The chatgpt responses are now sometimes different from presented in the videos. For example:
- It marked the student’s answer as correct, when it marked it as incorrect in the video
- In the final video it gave the Evaluation a ‘D’ when it gave it an ‘A’ in the video
I assume that openAI has made changes to the model since the video was recorded.
However, the videos seem to assume that once you have iterated a prompt and made it work well, it will continue to work well into the future. The above seems to show that the performance of existing prompts can change quite markedly, even for the same user input.
How is this problem dealt with in industry?
Hi @pezza ,
We should not forget that the models are 100% probabilistic. Every time you run the model, even with the same prompt, you may get a different result, because the model will always generate the next token based on probabilities.
In Python, we can plant a ‘seed’ to the random, and this will guarantee that the random generation is always the same.
In LLM models, a prompt cannot be seen as a ‘seed’. We could expect very similar responses by using the very same prompt, but then we can get different ones, as you are experimenting.
How is this dealt with in the industry? LLMs most probably are not being used to get definitive/final answers based on prompts alone. A robust application will make use of other resources, and will use the LLMs for what they are good at, but not as a knowledge source by and in itself.

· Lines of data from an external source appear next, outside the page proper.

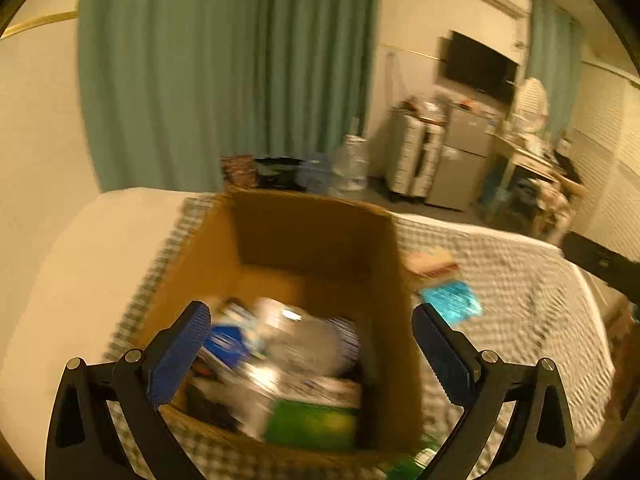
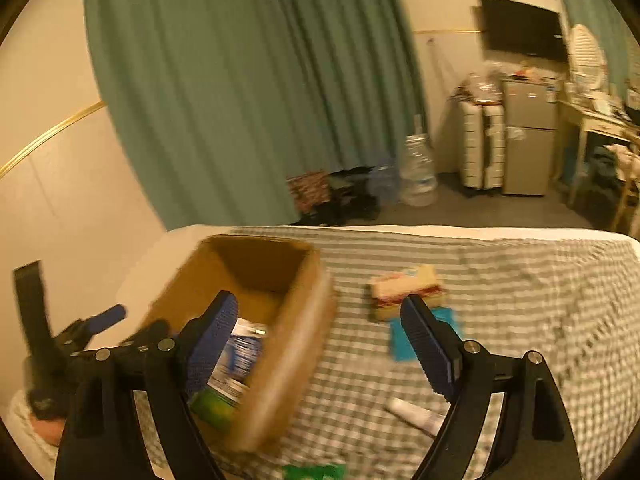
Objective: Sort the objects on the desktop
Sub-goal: 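Move the left gripper back to the pile and grasp the teal blister pack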
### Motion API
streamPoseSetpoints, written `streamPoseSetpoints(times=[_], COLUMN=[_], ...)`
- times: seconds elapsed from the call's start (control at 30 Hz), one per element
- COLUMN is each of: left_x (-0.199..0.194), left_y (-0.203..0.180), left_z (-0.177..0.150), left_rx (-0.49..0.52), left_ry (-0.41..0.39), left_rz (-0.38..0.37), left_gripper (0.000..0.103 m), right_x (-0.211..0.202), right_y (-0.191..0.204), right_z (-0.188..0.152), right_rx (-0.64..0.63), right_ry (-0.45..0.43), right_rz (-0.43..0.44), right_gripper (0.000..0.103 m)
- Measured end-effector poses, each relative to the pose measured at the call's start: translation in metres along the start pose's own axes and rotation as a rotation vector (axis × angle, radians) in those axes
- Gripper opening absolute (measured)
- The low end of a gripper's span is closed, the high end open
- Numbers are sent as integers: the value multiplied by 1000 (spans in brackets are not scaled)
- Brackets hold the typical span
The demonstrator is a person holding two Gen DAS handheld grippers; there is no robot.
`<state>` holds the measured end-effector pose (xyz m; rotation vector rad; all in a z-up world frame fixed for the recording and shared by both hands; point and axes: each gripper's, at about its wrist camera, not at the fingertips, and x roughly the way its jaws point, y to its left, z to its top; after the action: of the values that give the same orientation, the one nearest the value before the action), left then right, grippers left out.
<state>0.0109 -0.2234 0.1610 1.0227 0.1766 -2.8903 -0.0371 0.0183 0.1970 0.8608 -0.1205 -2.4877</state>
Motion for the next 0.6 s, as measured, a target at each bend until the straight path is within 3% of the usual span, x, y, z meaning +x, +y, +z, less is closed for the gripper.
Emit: streamPoseSetpoints(times=[0.27,0.43,0.6], left_x=[2,20,56], left_y=[-105,-158,-180], left_z=[-74,-103,-105], left_rx=[88,163,136], left_ry=[58,49,136], left_rz=[-124,-115,-88], left_gripper=[103,103,103], right_x=[-41,-50,-51], right_y=[-90,-128,-162], right_z=[-69,-103,-109], right_rx=[40,58,143], right_ry=[23,49,16], right_rz=[-152,-210,-209], right_gripper=[87,87,87])
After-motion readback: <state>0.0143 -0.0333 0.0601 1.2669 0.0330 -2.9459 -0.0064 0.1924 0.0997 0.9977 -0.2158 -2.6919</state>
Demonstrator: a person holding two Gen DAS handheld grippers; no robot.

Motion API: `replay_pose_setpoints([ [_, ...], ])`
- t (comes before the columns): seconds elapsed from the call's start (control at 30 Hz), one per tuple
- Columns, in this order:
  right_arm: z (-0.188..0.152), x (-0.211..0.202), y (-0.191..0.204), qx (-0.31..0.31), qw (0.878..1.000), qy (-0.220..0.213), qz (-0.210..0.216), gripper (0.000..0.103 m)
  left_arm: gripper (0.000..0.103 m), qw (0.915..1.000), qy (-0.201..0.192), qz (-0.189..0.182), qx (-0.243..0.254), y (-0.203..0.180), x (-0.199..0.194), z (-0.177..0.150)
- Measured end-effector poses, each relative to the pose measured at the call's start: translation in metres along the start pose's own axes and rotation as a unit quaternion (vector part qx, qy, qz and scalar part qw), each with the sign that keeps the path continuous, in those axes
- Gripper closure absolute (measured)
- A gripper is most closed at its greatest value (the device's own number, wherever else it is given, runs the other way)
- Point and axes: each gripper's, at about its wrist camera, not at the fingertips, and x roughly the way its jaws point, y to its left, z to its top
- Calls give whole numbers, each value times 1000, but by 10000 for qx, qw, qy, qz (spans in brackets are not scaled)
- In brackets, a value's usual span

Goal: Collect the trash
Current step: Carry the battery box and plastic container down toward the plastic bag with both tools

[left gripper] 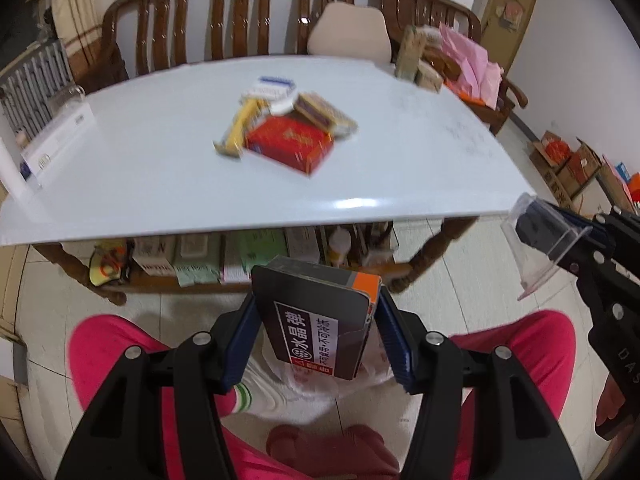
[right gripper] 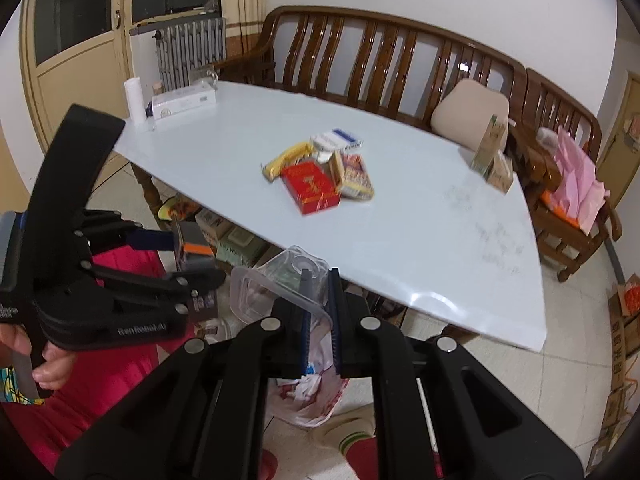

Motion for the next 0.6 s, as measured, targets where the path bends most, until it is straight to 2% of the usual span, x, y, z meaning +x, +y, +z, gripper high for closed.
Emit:
replay_pose_setpoints([
  [0.23,-22,18,4,117,9997,227,-20,94,48,9991,398,-126,12,-3,32,-19],
  [0.6,-50,52,5,337,9978,564,-87,94,48,9960,854,-256,-115,2,75,-29],
])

Everything in the LLM industry is in a state of constant change. Any published material becomes obsolete before the pixels are dry.
But in theory, if you use temperature =0, as set in helper function, get_completion…it should not be probabilistic, many runs of same prompt should give the same result.
Te lo pongo en español porque como ves mi ingles no es muy bueno, en teoria en el curso si utilizas la funcion auxiliar get:completion…tiene el endpoint client.chat.completions.create y le pasas el parametro temperature =0. Con temperature =0, el resultado deberia ser determinista, es decir diferentes ejecuciones dan un mismo y predecible resultado. Si modificas el parametro hasta valores mas altos si que puede dar un resultado probabilistico. Al menos entiendo eso de los cursos y de la documentacion.